* DATA LISTING:
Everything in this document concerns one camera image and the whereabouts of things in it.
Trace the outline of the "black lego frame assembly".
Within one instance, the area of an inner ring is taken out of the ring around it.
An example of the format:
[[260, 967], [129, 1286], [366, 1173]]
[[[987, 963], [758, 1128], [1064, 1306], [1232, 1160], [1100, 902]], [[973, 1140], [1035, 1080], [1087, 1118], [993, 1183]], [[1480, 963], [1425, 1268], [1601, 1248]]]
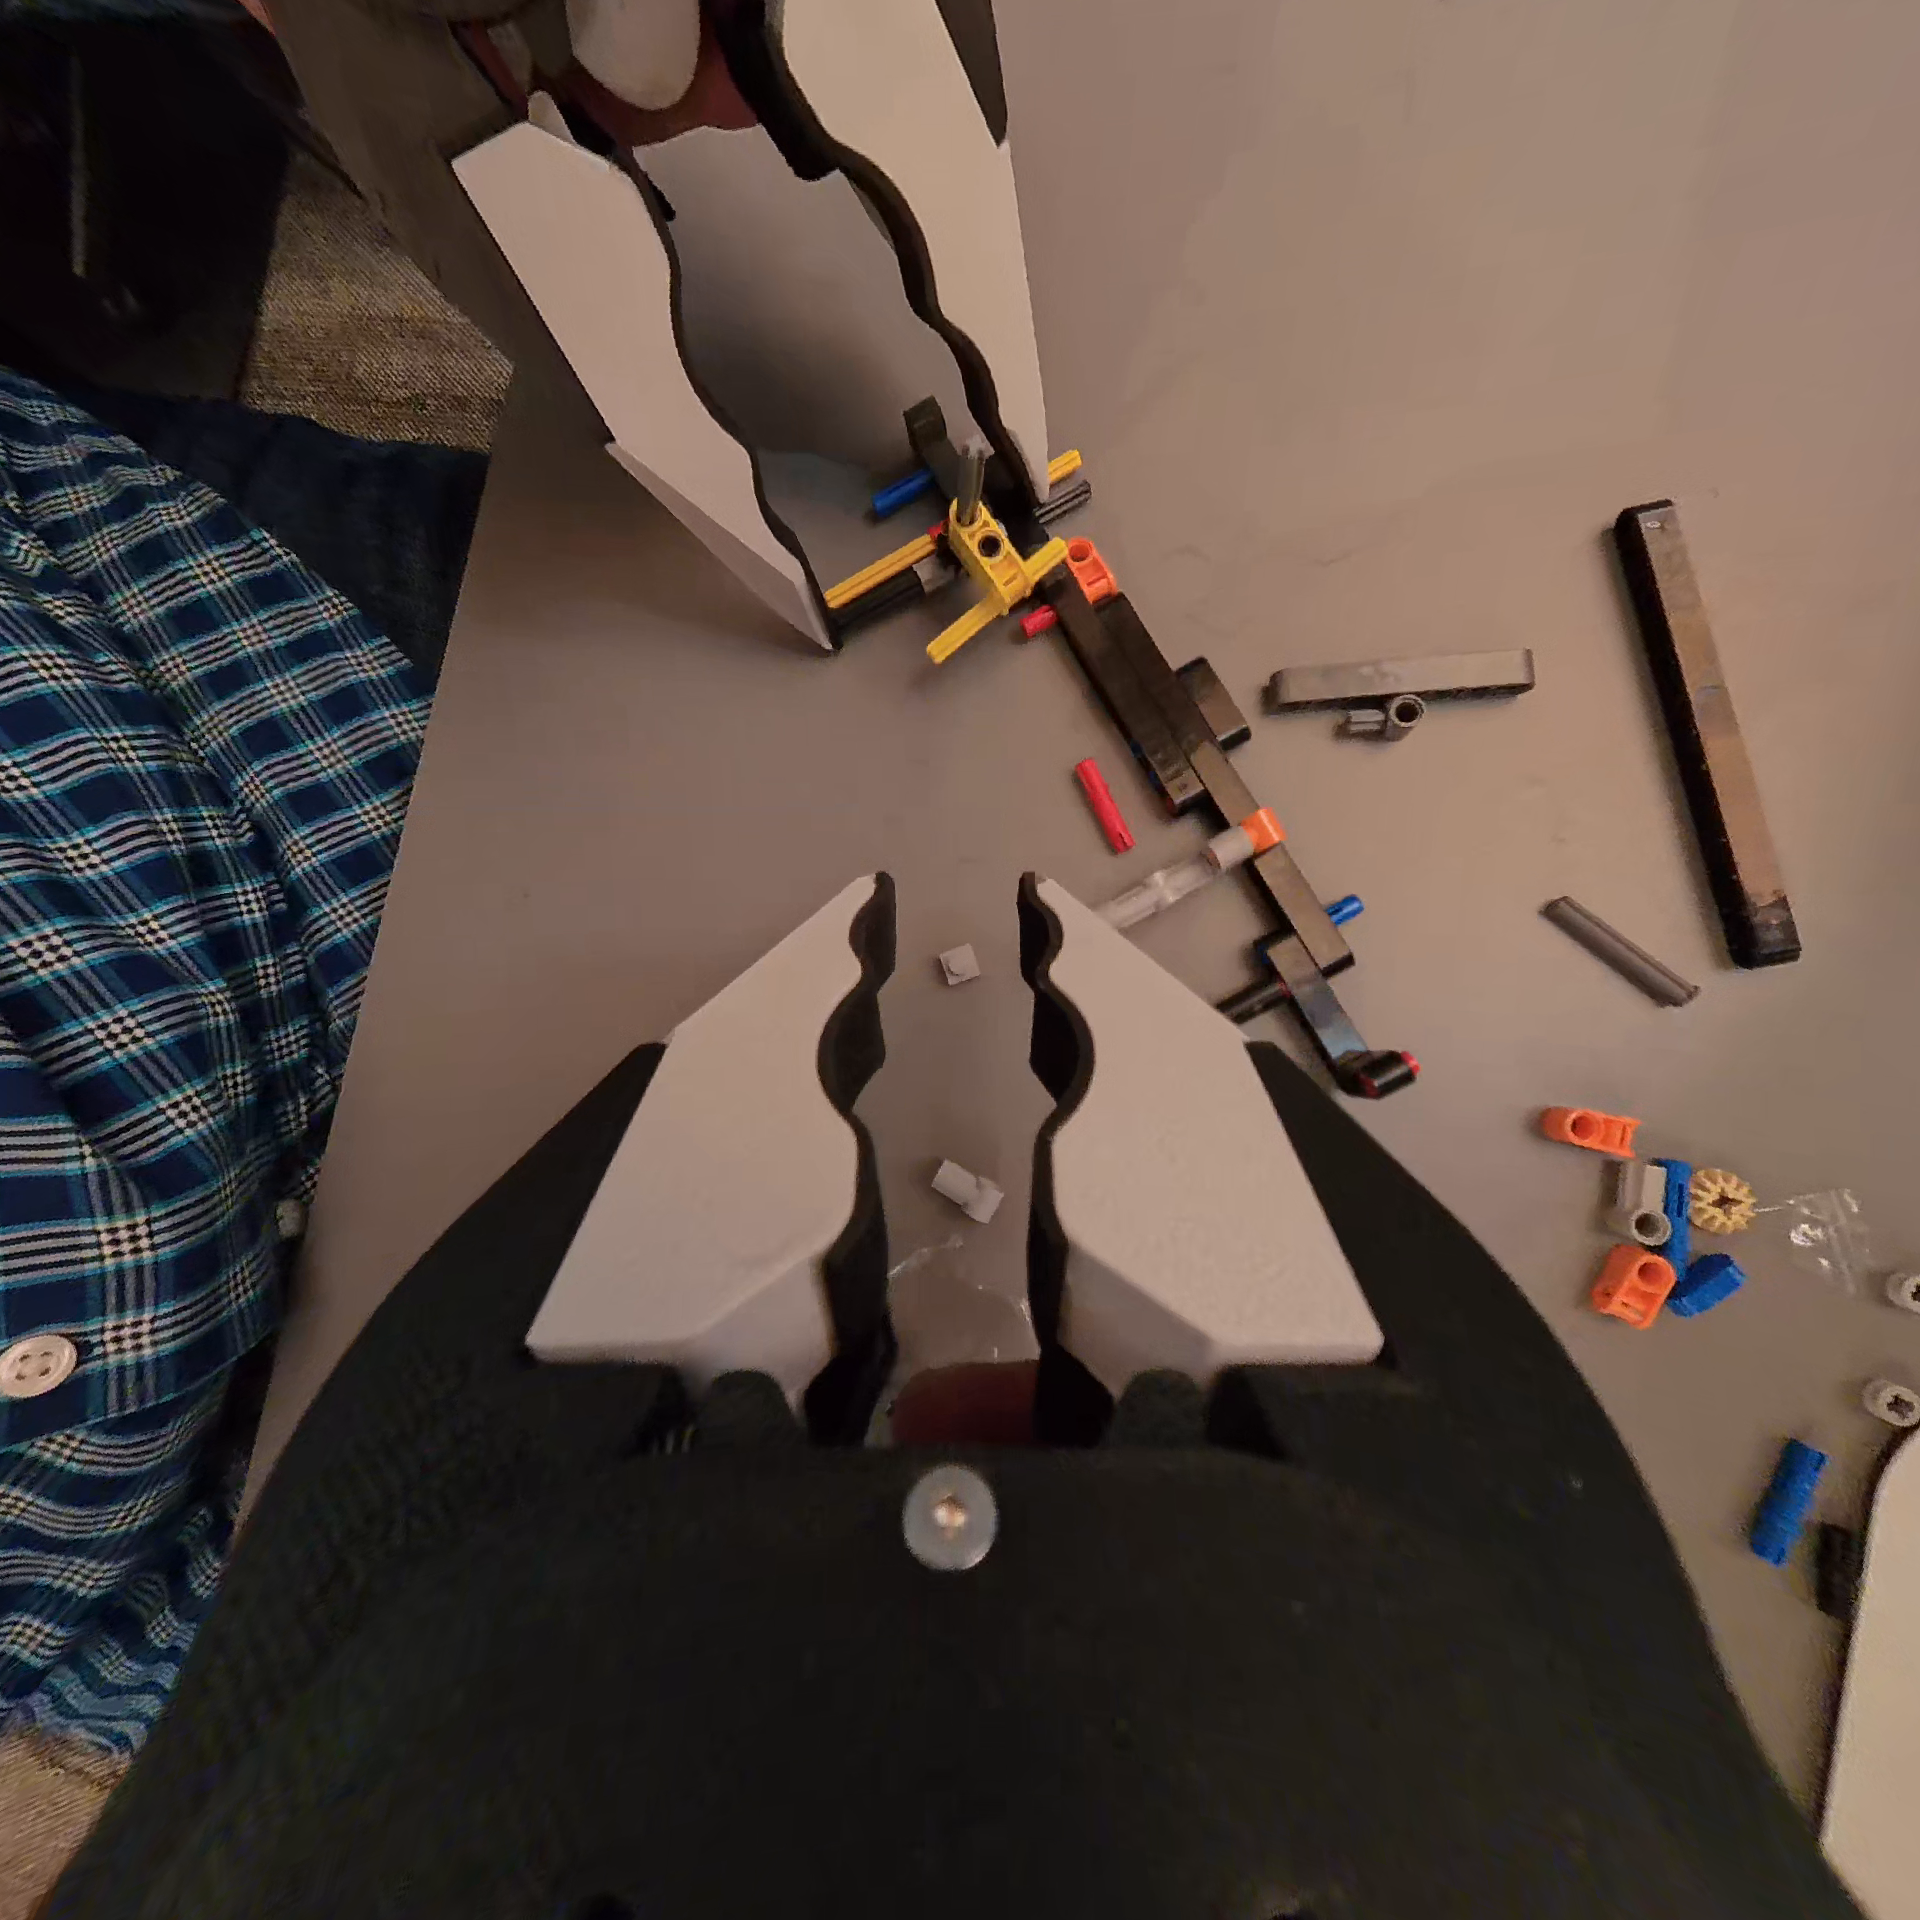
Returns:
[[[924, 467], [926, 485], [948, 491], [948, 500], [938, 519], [921, 538], [909, 540], [827, 590], [829, 622], [837, 644], [872, 620], [839, 628], [830, 607], [924, 559], [938, 558], [953, 566], [955, 581], [962, 579], [974, 587], [974, 604], [982, 597], [982, 587], [968, 577], [948, 549], [945, 531], [956, 485], [959, 447], [948, 435], [940, 404], [933, 396], [919, 399], [904, 411], [904, 425], [914, 455]], [[1196, 680], [1164, 657], [1140, 614], [1121, 592], [1098, 547], [1082, 535], [1064, 538], [1053, 529], [1053, 524], [1069, 516], [1087, 491], [1084, 484], [1075, 484], [1061, 498], [1053, 498], [1055, 484], [1072, 478], [1081, 461], [1079, 453], [1055, 457], [1048, 465], [1044, 498], [1031, 502], [1005, 461], [997, 453], [991, 455], [982, 500], [1002, 522], [1019, 553], [1026, 558], [1055, 538], [1069, 542], [1069, 561], [1042, 579], [1035, 597], [1005, 617], [1020, 614], [1020, 634], [1026, 638], [1041, 632], [1063, 636], [1170, 817], [1196, 808], [1214, 815], [1219, 831], [1199, 860], [1203, 878], [1243, 872], [1265, 900], [1271, 926], [1254, 941], [1263, 973], [1220, 1000], [1216, 1007], [1229, 1019], [1247, 1023], [1288, 1003], [1342, 1091], [1360, 1098], [1403, 1091], [1418, 1080], [1420, 1065], [1408, 1051], [1369, 1046], [1342, 1007], [1333, 988], [1333, 973], [1346, 969], [1355, 960], [1349, 939], [1288, 850], [1278, 815], [1257, 800], [1254, 789], [1237, 771], [1222, 745], [1214, 710], [1195, 689]], [[1044, 607], [1046, 620], [1025, 614], [1026, 606]]]

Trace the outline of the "yellow lego axle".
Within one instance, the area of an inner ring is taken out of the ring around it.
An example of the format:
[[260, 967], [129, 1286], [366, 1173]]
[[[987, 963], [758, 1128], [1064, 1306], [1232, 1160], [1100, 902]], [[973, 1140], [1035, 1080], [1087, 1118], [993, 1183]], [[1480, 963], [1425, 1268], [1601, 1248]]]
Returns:
[[968, 607], [962, 615], [943, 628], [924, 648], [924, 657], [934, 663], [947, 663], [953, 660], [973, 638], [988, 629], [997, 620], [1009, 615], [1011, 611], [1020, 609], [1029, 599], [1032, 599], [1044, 583], [1044, 577], [1057, 568], [1069, 564], [1069, 540], [1046, 540], [1036, 551], [1020, 556], [1026, 570], [1029, 592], [1005, 604], [987, 592], [980, 592], [980, 599]]

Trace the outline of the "person's torso in plaid shirt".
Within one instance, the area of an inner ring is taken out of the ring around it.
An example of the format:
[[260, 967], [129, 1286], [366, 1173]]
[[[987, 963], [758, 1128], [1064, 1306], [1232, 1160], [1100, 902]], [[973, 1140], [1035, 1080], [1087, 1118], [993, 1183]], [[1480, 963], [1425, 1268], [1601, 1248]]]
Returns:
[[125, 1760], [219, 1591], [428, 719], [378, 623], [2, 396], [2, 1702]]

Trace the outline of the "clear plastic zip bag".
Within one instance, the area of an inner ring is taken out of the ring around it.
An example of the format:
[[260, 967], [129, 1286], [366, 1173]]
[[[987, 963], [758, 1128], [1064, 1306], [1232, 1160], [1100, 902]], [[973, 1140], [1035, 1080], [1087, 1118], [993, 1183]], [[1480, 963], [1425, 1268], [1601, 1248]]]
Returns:
[[901, 1255], [886, 1276], [886, 1306], [910, 1374], [1039, 1355], [1025, 1300], [982, 1283], [973, 1241], [948, 1233]]

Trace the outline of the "white book stand wooden board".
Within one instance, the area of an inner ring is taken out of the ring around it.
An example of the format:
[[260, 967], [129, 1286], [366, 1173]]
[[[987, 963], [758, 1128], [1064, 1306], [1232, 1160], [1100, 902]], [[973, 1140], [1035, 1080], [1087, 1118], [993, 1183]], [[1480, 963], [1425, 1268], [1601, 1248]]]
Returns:
[[1820, 1846], [1872, 1918], [1918, 1913], [1918, 1431], [1895, 1438], [1849, 1579]]

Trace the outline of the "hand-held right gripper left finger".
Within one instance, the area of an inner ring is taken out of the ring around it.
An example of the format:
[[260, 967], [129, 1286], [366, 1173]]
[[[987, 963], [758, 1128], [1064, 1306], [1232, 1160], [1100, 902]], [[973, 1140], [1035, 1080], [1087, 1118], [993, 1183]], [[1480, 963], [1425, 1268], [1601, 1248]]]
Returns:
[[538, 1359], [686, 1390], [761, 1374], [814, 1439], [868, 1438], [898, 1337], [856, 1101], [896, 957], [896, 884], [856, 876], [673, 1028], [534, 1314]]

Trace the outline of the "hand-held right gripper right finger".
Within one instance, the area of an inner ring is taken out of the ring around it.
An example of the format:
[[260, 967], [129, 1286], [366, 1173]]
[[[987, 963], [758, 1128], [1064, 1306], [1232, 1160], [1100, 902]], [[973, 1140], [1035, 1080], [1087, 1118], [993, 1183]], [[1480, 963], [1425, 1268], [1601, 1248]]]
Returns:
[[1035, 1439], [1100, 1441], [1143, 1378], [1369, 1367], [1384, 1332], [1248, 1042], [1051, 876], [1019, 884]]

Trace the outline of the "long black lego beam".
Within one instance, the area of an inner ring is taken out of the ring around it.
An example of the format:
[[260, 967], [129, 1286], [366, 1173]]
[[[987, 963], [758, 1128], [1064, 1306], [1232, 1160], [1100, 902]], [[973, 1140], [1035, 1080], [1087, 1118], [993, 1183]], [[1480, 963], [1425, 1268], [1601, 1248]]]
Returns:
[[1723, 943], [1746, 971], [1796, 963], [1787, 876], [1676, 502], [1621, 509], [1612, 544]]

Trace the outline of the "dark grey lego rod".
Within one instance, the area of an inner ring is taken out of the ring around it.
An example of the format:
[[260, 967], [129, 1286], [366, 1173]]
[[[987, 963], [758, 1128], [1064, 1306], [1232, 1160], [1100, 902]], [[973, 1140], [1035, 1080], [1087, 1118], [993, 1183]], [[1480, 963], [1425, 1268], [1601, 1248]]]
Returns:
[[1697, 982], [1669, 967], [1666, 962], [1572, 895], [1546, 900], [1540, 918], [1656, 1005], [1684, 1007], [1702, 991]]

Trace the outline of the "small clear plastic bag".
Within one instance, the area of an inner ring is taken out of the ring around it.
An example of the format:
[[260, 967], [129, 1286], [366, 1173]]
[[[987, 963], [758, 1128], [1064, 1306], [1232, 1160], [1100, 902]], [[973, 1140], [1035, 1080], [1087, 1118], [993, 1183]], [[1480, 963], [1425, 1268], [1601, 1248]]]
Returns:
[[1784, 1201], [1788, 1245], [1826, 1283], [1857, 1290], [1872, 1269], [1874, 1248], [1861, 1197], [1850, 1188], [1824, 1188]]

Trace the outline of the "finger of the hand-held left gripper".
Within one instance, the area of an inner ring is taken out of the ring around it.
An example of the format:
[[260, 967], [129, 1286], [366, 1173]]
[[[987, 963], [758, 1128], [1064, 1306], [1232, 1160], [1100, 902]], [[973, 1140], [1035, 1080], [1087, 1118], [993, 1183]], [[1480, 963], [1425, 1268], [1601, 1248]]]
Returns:
[[1048, 421], [1017, 172], [943, 5], [770, 4], [766, 35], [785, 98], [877, 210], [973, 421], [1039, 503]]
[[647, 179], [524, 118], [451, 169], [609, 433], [609, 453], [814, 648], [837, 634], [756, 455], [699, 383], [679, 258]]

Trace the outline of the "grey lego liftarm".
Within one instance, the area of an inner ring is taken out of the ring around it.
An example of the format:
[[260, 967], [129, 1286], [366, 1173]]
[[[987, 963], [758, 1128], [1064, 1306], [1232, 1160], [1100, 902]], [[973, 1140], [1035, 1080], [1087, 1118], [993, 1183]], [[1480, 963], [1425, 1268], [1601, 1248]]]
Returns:
[[1394, 656], [1338, 663], [1293, 663], [1265, 682], [1263, 712], [1321, 712], [1509, 699], [1539, 684], [1530, 648]]

* PROBLEM STATEMENT:
Which of the lines in the data contain the string "gripper"? Return each one.

* EXERCISE OUTPUT:
Trace the outline of the "hand-held right gripper left finger".
Trace the outline of the "hand-held right gripper right finger".
Trace the outline of the "finger of the hand-held left gripper".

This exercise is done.